How Is Marfan Syndrome Inherited and Passed Down?

Marfan syndrome follows an autosomal dominant inheritance pattern, meaning a single copy of the mutated gene is enough to cause the condition. If one parent has Marfan syndrome, each child has a 50 percent chance of inheriting it. But about 25 percent of cases appear in people with no family history at all, the result of a brand-new genetic mutation.

The Gene Behind Marfan Syndrome

Marfan syndrome is caused by mutations in the FBN1 gene, located on chromosome 15. This gene provides the instructions for making a protein called fibrillin-1, which gets transported out of cells and into the structural framework that holds tissues together. Once there, fibrillin-1 proteins link up with each other to form tiny thread-like filaments called microfibrils. These microfibrils serve as scaffolding for elastic fibers, the structures that let your skin, ligaments, and blood vessels stretch and bounce back.

Fibrillin-1 also plays a regulatory role. It helps control a growth factor protein that influences how cells grow, divide, and mature. When the microfibril network is intact, this growth factor stays stored and inactive. When the network is disrupted by a faulty fibrillin-1 protein, the growth factor gets released and becomes overactive, triggering abnormal signaling in tissues throughout the body, particularly in bone formation and blood vessel walls.

This is why Marfan syndrome affects so many different parts of the body at once. The connective tissue that fibrillin-1 supports is everywhere: in the aorta, the skeleton, the eyes, the lungs, and the skin. A single gene mutation ripples outward into a wide range of symptoms because the protein it produces is woven into nearly every organ system.

What Autosomal Dominant Means

You carry two copies of most genes, one inherited from each parent. In autosomal dominant conditions like Marfan syndrome, only one defective copy is needed to cause the disorder. The working copy from the other parent isn’t enough to compensate. “Autosomal” means the gene sits on one of the 22 non-sex chromosomes (chromosome 15, in this case), so the condition affects males and females equally.

This pattern creates straightforward math for family planning. A parent with Marfan syndrome has one mutated copy and one normal copy of the FBN1 gene. Each child has a coin-flip chance of receiving either copy: 50 percent risk of inheriting the condition, 50 percent chance of not inheriting it. The odds reset with every pregnancy. Having one affected child doesn’t change the probability for the next.

Children who don’t inherit the mutated gene won’t develop Marfan syndrome and can’t pass it to their own children.
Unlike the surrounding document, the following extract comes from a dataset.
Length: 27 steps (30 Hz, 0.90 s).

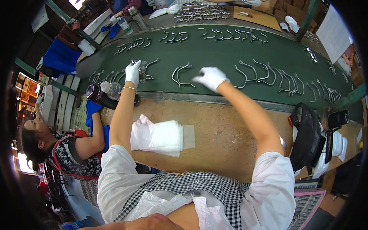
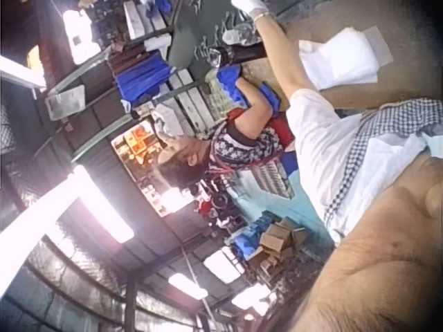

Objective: The person picks metal brackets from a conveyor belt, stacks and aligns them together in their hands, and places them on the table.

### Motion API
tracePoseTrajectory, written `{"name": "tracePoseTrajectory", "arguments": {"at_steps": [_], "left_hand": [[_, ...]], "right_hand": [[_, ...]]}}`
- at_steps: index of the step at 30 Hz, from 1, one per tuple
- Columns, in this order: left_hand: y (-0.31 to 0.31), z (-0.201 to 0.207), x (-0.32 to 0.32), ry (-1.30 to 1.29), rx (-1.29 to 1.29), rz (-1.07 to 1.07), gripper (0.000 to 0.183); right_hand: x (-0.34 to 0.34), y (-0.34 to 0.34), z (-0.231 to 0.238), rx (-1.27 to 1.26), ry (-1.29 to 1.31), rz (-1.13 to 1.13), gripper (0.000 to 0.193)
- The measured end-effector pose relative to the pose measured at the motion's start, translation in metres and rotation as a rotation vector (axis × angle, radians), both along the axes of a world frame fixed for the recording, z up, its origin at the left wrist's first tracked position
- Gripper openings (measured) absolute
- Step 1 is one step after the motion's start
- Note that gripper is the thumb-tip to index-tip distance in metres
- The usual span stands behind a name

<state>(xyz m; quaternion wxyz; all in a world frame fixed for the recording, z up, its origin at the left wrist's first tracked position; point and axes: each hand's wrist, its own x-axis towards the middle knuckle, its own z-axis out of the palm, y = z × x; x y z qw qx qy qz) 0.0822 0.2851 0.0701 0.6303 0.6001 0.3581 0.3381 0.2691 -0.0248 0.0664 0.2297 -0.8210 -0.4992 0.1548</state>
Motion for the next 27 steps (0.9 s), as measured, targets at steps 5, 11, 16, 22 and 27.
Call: {"name": "tracePoseTrajectory", "arguments": {"at_steps": [5, 11, 16, 22, 27], "left_hand": [[0.035, -0.012, -0.006, 0.747, 0.670, 0.204, 0.034], [0.022, -0.026, 0.016, 1.071, 0.794, 0.039, 0.036], [0.025, -0.032, 0.016, 1.120, 0.884, -0.058, 0.040], [0.025, -0.033, 0.021, 1.226, 0.936, -0.159, 0.034], [0.023, -0.025, 0.011, 1.164, 0.971, -0.126, 0.031]], "right_hand": [[-0.064, 0.055, 0.002, -0.101, -0.030, -0.179, 0.057], [-0.068, 0.082, -0.024, -0.091, 0.006, -0.196, 0.020], [-0.052, 0.047, -0.019, -0.259, 0.087, 0.009, 0.027], [-0.041, -0.051, -0.022, -0.100, 0.634, 0.056, 0.033], [-0.059, -0.130, -0.016, 0.083, 1.136, -0.024, 0.032]]}}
The condition doesn’t skip generations through silent carriers the way recessive disorders can.

Cases With No Family History

Roughly one in four people with Marfan syndrome are the first in their family to have it. Their mutation arose spontaneously, either in the egg or sperm cell that formed them or very early in embryonic development. These are called de novo mutations, and they happen without any identifiable cause. Advanced parental age may slightly increase the likelihood, but most spontaneous cases have no clear explanation.

Once a de novo mutation occurs, it becomes heritable. A person who developed Marfan syndrome through a new mutation will pass it on with the same 50 percent probability as someone who inherited it from a parent. The genetics going forward are identical.

Why Severity Varies So Widely

One of the most confusing aspects of Marfan syndrome for families is that two people with the exact same FBN1 mutation can have dramatically different experiences. Even within the same family, one person might have mild joint flexibility and need glasses, while a sibling could face life-threatening aortic complications at a young age.

Researchers have documented roughly 2,900 different mutation sites in the FBN1 gene, which partly explains variation between families. But the variation within families, where everyone shares the same mutation, points to something else. Current research suggests that other genes elsewhere in the genome act as modifiers, dialing the severity up or down. Environmental factors likely play a role too, though the precise mechanisms remain largely unknown. The practical takeaway is that a parent’s experience with Marfan syndrome doesn’t reliably predict how severe the condition will be in their child.

Genetic Testing and Family Planning

Genetic testing can identify the specific FBN1 mutation in someone with Marfan syndrome. Once that mutation is known, it becomes possible to test other family members or future pregnancies for the same change. Prenatal testing through procedures like chorionic villus sampling or amniocentesis can detect the mutation during pregnancy.

There is an important limitation, though. A negative prenatal test confirms the baby didn’t inherit the specific mutation being tested for. It doesn’t rule out a different, previously unidentified mutation in the same gene. This is uncommon but possible.

For couples who want to avoid passing on a known mutation, preimplantation genetic diagnosis is an option. This involves creating embryos through in vitro fertilization, testing each one for the mutation, and implanting only unaffected embryos. This approach requires that the parent’s specific mutation has already been identified through genetic testing.

Some families choose not to pursue any genetic testing during pregnancy, particularly when they feel prepared to raise a child with the condition. The decision is personal, and the available options depend on whether the family’s specific mutation has been characterized.